Morrissey's film is called "conservative" because of its ironic
stance towards the sexual revolution of its time. This is reminiscent of Robin
Wood's famous misunderstanding of Cronenberg's early horror films, criticized
for being against the "liberal" party line according to which
meaningless sexual excess was progressive and deserved all the praise. This is
surprisingly narrow-minded in an otherwise quite decent overview of the role of
violence in horror film and various theoretical approaches attendant to it.
Finally,
chapter four offers a case study of the central role of violence in the films
of directors of the New American Cinema in the 1970s, also known as The
Film-School Generation (F. F. Coppola, Martin Scorcese, Paul Schrader, Brian de
Palma...) and shows how they have reworked classical representations of
violence to distinguish themselves from the previous generations of filmmakers.

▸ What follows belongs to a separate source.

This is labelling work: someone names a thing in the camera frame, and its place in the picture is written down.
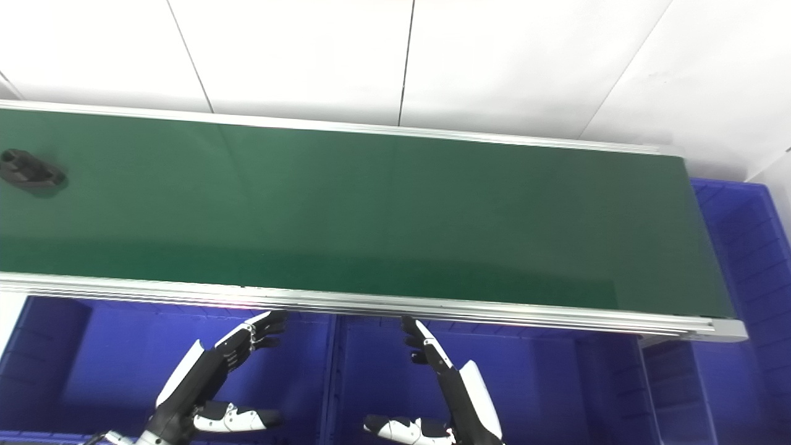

With this chapter the book ends somewhat abruptly, without conclusion of any
kind. Instead, there are helpful items like selected Filmography, Bibliography
and Index.
FILM VIOLENCE: History, Ideology, Genre is a scholarly text, but it is clear and
highly readable for those who are not film students. Its arguments are well
supported with a wide selection of quotes from relevant studies on the subject
so that it provides a rich overview of the variety of implications that film
violence can have. As such, it is vastly informative and educational,
insightful and revelatory to all readers interested in one of the essential
cinematic traits, fundamental for understanding cinema itself.